Blue Top Or Red top Generation

Hello,
Forgive me if this has been mentioned before, but are there differences between the brass bodied and nickel bodied whistles made by generation.

I was in a music shop today and it seems to me that the nickle bodied instruments seem to be a bit more playable, has anyone else noticed something similar.

It is strictly a matter of personal preference. I have good examples of both red and blue tops. Some might say the nickel bodies are more slippery. Some say the brass bodies are more trad sounding. There is a lot of mythology surrounding the differences. But … the green tops are the best. :smiley:

Maybe someone will alert you when one is being auctioned on eBay.

Feadoggie

This could as well have been the notorious variations in quality of Generations.
I don’t think there’s any difference other than optic and haptic.


Edit after x-posting w/ Feadoggie…

:laughing:

The blue tops also have a brass tube, however it is nickel plated.

Most Gens are fine right out of the box, some of them exceptionally so. When I teach classes, I usually supply green top Gens. My two favourite Generations are chewed bluetops popped on brass bodies in D and a Bb. I wouldn’t trade them for “improved” ones, I can say with confidence.

If one gen is more playable than another depends on the head.
And as others have said, they vary soooooo much.

That said, I like the look and feel of green heads on brass bodies.
But, gens are my least favorite of the low price whistles.

Even so, I buy cheapies when ever I see them.
Like buying loto tickets, you never know when when you will
get a winner. :smiley:

Really, what difference the color that goes into the mold?
Molds wear out and get outdated, flaws can be anticipated.
Quality controls use a small percent of a run.
Different colors make the question fun,
To toss another (fea) dog into the fight,
When it’s all said and done the answer isn’t black and white
It is sometimes shades of grey. (I sorta think it’s white that makes the day.)



that’s just my toot sense

PS
Nickel does stay shiny longer and does cover the identity crisis of new vs old.

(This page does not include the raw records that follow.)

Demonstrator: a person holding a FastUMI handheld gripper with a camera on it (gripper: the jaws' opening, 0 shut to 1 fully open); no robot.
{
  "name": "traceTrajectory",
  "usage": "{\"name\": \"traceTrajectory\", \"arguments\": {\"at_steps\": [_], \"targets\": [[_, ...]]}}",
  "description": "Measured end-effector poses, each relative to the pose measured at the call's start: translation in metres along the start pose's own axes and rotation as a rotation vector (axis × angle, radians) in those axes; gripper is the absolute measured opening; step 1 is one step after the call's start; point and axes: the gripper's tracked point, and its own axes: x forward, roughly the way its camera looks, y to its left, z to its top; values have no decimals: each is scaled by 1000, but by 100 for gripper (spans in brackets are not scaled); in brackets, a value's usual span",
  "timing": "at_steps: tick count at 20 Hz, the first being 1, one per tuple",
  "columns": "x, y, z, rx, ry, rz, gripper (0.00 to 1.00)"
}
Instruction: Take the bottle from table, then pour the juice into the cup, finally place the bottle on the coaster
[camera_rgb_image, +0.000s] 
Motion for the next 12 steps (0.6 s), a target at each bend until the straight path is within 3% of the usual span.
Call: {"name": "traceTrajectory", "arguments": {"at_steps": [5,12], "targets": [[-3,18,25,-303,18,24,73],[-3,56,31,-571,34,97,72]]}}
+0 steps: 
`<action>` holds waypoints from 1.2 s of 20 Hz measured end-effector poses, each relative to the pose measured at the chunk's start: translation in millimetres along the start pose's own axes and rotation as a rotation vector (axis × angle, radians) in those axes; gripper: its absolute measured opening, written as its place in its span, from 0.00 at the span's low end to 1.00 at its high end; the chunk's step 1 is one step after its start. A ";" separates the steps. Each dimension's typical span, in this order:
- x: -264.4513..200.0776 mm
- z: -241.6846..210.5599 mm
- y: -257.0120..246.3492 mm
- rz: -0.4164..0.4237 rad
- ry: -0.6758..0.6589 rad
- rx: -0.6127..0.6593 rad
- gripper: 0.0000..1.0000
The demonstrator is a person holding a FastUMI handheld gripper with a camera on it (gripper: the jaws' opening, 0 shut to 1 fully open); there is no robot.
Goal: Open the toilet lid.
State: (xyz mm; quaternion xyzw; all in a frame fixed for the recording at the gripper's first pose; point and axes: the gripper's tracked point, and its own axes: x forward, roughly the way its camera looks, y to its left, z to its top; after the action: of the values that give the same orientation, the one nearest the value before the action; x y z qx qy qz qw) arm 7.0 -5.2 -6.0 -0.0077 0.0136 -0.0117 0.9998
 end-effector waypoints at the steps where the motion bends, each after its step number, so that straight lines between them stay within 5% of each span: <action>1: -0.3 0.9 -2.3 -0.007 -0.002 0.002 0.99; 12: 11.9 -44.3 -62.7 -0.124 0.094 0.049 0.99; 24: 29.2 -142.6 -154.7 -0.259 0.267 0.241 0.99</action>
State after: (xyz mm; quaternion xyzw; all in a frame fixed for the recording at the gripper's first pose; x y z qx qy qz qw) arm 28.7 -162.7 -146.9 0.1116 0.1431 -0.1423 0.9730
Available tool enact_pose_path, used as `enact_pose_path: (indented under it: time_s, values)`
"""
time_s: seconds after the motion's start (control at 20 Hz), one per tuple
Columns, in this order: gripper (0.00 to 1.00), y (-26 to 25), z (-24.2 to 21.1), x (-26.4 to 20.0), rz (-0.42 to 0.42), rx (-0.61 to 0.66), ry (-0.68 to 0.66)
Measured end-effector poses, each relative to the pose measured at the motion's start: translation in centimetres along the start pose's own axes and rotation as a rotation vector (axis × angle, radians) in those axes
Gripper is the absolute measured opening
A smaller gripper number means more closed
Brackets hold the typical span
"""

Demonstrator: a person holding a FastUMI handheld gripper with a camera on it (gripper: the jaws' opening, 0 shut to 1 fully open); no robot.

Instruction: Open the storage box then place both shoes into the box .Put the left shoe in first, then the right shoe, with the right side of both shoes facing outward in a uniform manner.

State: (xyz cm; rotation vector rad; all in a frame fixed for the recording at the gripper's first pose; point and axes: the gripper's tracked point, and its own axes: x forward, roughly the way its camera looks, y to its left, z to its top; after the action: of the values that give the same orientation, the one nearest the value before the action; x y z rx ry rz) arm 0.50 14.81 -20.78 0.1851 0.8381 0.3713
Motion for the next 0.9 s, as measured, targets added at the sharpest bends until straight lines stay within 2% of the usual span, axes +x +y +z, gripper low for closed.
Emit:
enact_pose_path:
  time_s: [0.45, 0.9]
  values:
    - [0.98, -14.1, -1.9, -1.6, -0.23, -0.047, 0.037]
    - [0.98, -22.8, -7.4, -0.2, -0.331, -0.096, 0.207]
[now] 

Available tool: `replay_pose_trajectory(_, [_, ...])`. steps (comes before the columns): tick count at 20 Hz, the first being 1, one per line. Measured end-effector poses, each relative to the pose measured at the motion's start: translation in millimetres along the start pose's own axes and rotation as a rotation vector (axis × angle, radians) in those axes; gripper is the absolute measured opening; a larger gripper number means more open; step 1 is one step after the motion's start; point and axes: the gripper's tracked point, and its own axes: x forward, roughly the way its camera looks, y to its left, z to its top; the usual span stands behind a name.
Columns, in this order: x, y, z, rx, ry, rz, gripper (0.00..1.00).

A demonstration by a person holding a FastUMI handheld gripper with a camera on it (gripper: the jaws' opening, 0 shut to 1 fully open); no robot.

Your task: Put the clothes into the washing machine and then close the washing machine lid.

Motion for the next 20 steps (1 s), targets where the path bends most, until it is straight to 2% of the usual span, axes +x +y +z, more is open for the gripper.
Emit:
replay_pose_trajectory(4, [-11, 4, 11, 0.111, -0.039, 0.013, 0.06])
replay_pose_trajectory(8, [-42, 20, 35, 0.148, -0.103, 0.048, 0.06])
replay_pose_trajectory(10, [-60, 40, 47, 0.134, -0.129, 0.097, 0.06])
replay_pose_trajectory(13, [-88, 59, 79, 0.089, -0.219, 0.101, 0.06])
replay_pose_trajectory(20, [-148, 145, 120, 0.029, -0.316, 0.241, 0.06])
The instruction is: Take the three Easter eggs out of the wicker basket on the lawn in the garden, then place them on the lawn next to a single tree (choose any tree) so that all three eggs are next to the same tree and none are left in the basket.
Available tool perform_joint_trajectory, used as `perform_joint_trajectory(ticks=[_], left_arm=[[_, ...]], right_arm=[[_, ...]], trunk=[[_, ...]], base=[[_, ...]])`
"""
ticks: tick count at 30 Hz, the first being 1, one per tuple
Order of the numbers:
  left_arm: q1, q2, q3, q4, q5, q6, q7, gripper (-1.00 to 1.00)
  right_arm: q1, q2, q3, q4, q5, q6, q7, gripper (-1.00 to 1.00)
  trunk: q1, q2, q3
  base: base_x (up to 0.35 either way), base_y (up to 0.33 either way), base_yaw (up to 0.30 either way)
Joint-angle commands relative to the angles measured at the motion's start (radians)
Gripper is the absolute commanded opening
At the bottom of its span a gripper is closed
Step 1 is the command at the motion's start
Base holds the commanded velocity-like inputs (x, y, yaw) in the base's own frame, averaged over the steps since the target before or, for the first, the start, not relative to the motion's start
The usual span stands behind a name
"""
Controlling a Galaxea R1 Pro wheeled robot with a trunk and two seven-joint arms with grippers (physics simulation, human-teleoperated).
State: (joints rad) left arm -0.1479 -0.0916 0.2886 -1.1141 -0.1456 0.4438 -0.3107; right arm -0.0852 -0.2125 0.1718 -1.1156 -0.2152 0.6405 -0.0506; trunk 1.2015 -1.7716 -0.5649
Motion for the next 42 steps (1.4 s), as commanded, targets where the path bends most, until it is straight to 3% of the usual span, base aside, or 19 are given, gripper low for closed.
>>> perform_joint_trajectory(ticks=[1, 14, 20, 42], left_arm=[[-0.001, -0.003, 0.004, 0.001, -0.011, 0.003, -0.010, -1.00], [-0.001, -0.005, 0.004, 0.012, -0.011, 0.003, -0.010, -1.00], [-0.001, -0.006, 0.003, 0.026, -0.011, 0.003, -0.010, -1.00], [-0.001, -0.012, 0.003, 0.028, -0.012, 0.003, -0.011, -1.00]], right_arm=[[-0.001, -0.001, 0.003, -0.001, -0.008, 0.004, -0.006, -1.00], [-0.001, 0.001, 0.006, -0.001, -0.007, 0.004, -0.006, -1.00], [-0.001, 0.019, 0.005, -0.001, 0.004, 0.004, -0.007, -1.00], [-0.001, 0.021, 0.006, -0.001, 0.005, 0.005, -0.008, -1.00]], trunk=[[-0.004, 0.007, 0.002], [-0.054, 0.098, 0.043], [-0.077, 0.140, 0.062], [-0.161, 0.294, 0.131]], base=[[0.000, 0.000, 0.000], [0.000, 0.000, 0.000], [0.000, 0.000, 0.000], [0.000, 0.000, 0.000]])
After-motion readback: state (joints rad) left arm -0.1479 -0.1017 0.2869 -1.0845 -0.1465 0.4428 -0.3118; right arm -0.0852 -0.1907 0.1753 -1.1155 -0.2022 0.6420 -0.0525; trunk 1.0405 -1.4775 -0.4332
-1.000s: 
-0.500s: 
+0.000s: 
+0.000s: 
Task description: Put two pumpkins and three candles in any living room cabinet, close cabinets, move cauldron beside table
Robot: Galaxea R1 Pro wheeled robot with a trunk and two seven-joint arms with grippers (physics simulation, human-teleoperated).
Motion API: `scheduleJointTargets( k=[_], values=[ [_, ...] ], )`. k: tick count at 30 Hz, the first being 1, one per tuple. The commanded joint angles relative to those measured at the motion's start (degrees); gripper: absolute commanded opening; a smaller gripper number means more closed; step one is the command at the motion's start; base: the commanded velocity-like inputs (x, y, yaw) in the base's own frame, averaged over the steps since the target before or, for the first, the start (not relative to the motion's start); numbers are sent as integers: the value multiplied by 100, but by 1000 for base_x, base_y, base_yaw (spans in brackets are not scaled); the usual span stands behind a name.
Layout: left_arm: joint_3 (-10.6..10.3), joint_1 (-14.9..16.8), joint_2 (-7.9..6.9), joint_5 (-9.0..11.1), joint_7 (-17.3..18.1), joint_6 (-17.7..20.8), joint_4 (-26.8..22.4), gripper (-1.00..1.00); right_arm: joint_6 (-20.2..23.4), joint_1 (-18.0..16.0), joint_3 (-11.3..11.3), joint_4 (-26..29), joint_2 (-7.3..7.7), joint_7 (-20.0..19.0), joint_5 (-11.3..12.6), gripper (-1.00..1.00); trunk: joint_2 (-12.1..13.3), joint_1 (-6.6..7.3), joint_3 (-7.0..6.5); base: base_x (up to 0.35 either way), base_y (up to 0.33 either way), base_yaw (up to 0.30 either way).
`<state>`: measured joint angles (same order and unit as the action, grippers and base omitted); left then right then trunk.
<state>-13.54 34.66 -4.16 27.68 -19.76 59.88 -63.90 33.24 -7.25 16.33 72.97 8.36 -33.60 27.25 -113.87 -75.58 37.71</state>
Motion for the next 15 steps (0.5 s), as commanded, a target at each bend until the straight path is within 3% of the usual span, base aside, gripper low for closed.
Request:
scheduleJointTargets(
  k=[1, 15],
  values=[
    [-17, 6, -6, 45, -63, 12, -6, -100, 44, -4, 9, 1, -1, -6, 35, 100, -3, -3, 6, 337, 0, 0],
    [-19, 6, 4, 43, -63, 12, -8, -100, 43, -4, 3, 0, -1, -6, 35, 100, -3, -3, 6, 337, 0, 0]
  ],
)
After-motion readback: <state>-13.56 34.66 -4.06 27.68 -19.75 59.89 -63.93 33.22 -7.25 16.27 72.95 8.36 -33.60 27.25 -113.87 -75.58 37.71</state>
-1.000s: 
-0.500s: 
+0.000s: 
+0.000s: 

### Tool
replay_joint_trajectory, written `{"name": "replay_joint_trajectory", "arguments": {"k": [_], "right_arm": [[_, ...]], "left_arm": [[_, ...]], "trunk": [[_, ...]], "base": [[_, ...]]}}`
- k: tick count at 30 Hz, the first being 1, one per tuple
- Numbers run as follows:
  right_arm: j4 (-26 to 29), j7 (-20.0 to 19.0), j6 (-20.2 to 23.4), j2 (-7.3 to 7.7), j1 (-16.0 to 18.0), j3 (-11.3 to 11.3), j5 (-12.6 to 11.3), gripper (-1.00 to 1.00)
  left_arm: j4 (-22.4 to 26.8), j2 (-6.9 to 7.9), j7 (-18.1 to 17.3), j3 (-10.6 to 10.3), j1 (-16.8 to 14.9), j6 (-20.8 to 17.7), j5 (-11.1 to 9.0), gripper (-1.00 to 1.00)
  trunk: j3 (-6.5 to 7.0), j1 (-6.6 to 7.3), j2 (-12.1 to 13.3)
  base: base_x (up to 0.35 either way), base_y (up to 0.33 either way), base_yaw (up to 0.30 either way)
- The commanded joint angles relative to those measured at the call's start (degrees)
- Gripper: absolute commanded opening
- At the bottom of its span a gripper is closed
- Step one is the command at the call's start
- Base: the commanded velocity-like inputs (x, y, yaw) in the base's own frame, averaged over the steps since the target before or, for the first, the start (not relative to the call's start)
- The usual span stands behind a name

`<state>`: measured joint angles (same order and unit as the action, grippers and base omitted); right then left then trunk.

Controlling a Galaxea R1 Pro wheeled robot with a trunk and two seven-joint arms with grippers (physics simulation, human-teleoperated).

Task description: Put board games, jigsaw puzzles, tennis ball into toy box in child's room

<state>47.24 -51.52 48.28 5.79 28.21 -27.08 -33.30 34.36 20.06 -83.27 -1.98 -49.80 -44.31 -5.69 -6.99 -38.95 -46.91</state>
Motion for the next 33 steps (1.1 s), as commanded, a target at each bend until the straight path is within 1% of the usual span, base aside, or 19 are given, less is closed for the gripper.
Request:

I don’t know if there’s really much difference, but when I started playing in the 1970s all the good players I saw were playing the brass bodied Generations, usually with red tops, but occasionally with blue tops (the player had switched tops at some point).

I heard it said many times back then that the brass bodied Gens sounded better, more full, more round, that the nickel plating dulled the tone. Whether it was true or not, many players believed it.

Generations were the only D whistles available at that time. Green tops, tan tops, black tops, etc hadn’t come out, they were always either red or blue.

The really cool-looking whistles played by the veteran players then had all the lacquer worn off, label long gone, and tape or string binding the cracked head together.

Like this

One thing for sure, it’s much easier to remove the tops from the nickel-plated Gens! The lacquer on the brass ones seems to fuse with the glue and they’re the very devil to get off sometimes.

I bought a great-playing redtop Gen C and I could never get that top off! The boiling water thing till the plastic nearly melted and it was still fused onto the body.

Interesting. I have a red-top D and never had trouble steaming the top off, just for tuning (I didn’t tweak).

My C and Bb are blue-top. Same lack of trouble.

Just throw them into a bigger tube, the force moves the head up so it won’t crack. But it will break anything that makes the head stick to the tube. It managed to release, without damage, the head of my first whistle, a red top E flat after refusing to budge for forty years.

The nickel/blue ones are the brighter ones but only by a small margin.

Or maybe red AND blue on brass…
http://www.youtube.com/watch?v=nAFTIzH3Ds0

The real question is which hand goes on top?

Someone has to acknowledge the (fea)doggerel – nice Mack.

Better yet… red, white, and blue and please use both hands while playing!

Dang that YouTube playing is sweet air.